Exercise prompt: Scan the material below for every line with the string "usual", and copy those lines.

____________

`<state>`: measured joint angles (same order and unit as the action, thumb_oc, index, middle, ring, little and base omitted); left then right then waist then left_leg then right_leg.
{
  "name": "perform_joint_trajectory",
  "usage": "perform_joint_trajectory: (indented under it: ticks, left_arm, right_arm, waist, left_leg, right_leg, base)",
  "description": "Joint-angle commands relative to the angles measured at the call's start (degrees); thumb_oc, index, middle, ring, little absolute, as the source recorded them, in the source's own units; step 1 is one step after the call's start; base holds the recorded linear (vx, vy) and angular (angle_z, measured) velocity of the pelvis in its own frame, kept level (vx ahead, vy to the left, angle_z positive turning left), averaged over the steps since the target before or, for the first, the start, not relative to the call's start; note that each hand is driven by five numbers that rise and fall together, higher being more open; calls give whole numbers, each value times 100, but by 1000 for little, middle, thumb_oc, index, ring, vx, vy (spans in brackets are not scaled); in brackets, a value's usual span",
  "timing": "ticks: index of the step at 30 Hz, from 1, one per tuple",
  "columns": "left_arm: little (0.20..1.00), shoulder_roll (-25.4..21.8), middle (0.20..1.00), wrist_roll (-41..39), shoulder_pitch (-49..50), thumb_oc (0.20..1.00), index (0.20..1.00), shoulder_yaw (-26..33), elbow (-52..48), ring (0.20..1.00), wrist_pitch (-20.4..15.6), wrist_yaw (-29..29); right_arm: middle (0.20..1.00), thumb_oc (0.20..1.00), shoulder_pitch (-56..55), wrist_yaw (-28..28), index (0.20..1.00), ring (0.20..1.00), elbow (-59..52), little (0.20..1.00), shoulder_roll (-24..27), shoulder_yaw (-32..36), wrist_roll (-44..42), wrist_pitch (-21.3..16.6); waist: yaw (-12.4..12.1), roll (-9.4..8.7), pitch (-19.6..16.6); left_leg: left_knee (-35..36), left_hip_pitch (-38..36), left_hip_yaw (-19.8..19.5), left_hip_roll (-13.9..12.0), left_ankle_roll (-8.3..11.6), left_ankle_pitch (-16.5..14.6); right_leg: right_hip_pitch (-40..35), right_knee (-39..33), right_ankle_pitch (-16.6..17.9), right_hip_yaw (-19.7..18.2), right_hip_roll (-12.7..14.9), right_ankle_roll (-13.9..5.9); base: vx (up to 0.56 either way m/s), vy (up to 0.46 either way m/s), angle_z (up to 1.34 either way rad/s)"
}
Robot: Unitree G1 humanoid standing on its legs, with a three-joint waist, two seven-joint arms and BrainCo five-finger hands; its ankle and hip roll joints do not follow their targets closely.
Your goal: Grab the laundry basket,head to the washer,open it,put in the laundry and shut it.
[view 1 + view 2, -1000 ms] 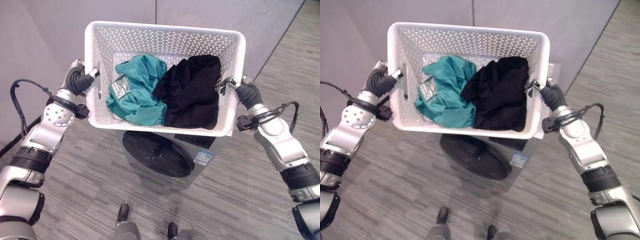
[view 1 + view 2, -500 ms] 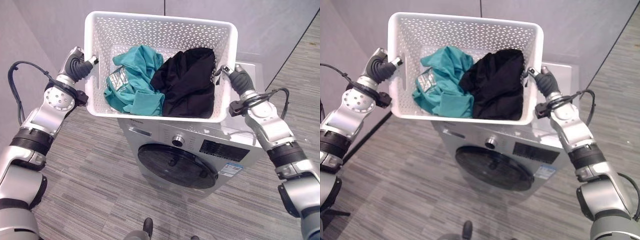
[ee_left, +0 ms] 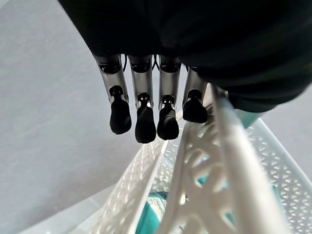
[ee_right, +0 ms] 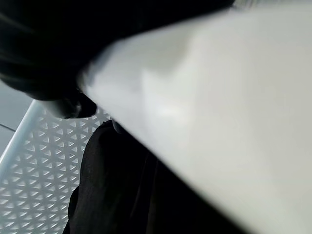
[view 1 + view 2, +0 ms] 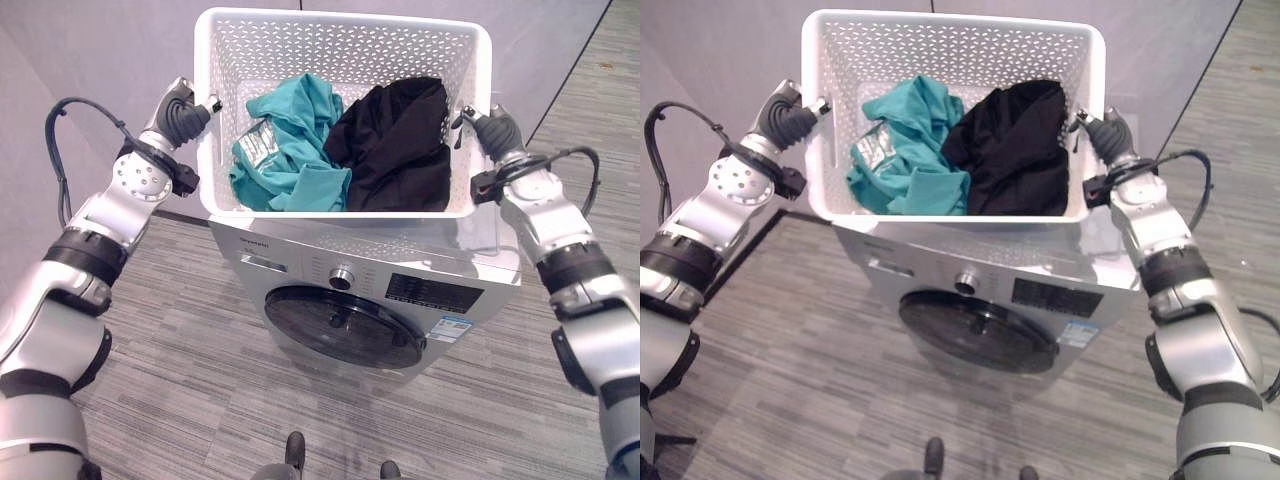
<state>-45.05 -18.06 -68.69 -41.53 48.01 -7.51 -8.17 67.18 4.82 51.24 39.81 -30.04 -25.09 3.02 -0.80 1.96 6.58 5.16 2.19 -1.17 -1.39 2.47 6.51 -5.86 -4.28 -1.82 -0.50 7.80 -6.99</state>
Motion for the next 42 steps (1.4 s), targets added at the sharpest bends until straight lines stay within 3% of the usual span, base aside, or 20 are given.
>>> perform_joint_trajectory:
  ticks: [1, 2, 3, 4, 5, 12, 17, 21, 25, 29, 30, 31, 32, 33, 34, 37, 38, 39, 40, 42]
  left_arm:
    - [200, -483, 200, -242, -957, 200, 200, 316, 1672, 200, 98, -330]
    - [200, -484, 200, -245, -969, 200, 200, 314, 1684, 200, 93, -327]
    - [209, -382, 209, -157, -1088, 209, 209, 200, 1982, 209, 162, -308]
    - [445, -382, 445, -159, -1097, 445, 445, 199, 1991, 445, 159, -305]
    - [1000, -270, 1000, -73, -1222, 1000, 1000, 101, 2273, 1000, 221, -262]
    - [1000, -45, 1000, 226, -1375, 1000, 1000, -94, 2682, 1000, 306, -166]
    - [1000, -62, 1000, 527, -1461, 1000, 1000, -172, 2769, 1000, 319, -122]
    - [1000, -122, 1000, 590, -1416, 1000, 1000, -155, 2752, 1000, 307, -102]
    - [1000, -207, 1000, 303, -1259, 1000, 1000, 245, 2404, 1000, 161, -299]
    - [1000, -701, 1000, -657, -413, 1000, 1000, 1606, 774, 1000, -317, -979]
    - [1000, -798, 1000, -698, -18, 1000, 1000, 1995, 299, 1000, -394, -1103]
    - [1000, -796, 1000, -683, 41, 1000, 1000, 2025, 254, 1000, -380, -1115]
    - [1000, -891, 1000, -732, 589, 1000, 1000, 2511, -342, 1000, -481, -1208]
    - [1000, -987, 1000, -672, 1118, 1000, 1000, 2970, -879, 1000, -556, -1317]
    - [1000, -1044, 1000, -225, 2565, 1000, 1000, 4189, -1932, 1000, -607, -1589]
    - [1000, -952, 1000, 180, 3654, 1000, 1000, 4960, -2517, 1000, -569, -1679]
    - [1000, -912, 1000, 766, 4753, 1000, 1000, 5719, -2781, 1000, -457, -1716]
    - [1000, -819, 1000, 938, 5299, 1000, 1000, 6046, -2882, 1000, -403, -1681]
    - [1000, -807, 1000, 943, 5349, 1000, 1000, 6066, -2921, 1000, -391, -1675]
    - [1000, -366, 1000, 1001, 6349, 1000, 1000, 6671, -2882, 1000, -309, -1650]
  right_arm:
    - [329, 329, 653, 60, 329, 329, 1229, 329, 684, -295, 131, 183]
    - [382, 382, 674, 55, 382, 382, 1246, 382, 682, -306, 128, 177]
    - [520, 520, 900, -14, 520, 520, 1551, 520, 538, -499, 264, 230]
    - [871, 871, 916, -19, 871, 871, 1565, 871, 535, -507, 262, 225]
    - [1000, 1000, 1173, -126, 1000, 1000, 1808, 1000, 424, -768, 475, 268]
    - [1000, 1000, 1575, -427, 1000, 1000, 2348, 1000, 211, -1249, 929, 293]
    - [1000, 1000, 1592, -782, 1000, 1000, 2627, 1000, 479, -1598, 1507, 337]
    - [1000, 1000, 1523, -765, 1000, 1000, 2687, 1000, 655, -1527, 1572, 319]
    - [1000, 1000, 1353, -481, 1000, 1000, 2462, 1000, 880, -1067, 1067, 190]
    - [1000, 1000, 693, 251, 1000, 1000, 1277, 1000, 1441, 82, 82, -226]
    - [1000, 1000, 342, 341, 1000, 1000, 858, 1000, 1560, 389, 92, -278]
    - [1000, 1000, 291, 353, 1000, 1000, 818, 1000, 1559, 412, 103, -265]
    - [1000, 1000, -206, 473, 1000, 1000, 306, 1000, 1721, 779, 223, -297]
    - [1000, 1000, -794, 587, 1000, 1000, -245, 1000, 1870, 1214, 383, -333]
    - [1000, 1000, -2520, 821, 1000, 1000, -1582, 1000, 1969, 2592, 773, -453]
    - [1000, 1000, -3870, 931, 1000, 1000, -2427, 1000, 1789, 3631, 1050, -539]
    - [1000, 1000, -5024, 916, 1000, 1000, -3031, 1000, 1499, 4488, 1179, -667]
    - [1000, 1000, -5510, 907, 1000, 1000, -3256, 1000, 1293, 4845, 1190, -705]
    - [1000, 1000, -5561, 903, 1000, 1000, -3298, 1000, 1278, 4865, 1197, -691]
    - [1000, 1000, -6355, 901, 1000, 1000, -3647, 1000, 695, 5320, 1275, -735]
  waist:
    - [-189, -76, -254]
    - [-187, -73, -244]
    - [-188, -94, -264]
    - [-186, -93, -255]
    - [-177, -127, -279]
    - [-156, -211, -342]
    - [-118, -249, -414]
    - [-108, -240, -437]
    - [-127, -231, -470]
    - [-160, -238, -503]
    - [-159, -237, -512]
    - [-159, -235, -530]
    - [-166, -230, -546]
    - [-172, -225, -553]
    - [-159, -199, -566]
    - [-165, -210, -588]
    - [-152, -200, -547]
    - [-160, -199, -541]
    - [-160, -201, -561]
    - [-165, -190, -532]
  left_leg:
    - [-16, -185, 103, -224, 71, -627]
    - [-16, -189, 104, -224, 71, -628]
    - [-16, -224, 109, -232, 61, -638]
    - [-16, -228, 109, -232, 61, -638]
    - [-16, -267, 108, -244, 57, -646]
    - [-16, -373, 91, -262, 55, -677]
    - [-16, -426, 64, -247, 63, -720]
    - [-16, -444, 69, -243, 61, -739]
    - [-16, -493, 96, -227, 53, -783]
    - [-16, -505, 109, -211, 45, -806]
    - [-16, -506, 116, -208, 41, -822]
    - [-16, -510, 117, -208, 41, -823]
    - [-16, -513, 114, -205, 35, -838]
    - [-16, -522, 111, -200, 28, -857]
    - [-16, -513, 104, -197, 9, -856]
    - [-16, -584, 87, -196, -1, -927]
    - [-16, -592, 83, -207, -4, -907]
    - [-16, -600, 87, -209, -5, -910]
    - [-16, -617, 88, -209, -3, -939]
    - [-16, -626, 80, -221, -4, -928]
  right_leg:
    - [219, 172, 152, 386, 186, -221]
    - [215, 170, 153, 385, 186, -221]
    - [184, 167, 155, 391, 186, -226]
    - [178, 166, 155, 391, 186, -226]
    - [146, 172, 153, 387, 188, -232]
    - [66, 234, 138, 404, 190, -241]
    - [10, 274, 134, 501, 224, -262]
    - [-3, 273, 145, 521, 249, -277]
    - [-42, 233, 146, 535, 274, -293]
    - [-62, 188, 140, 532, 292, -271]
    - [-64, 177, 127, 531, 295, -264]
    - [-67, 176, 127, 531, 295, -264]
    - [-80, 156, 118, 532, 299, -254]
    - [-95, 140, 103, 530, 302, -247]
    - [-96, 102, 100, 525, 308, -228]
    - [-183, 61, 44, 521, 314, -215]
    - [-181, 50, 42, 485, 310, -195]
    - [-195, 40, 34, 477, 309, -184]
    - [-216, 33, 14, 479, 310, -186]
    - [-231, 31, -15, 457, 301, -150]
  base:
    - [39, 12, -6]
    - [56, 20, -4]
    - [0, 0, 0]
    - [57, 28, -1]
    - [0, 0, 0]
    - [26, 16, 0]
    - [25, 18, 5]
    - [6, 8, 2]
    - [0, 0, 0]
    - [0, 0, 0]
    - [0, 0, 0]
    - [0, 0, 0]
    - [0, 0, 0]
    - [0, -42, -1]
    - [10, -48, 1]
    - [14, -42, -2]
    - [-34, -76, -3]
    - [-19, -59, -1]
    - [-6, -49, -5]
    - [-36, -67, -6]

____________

Result of this exercise:
  "description": "Joint-angle commands relative to the angles measured at the call's start (degrees); thumb_oc, index, middle, ring, little absolute, as the source recorded them, in the source's own units; step 1 is one step after the call's start; base holds the recorded linear (vx, vy) and angular (angle_z, measured) velocity of the pelvis in its own frame, kept level (vx ahead, vy to the left, angle_z positive turning left), averaged over the steps since the target before or, for the first, the start, not relative to the call's start; note that each hand is driven by five numbers that rise and fall together, higher being more open; calls give whole numbers, each value times 100, but by 1000 for little, middle, thumb_oc, index, ring, vx, vy (spans in brackets are not scaled); in brackets, a value's usual span",
Motion for the next 42 steps (1.4 s), targets added at the sharpest bends until straight lines stay within 3% of the usual span, base aside, or 20 are given.

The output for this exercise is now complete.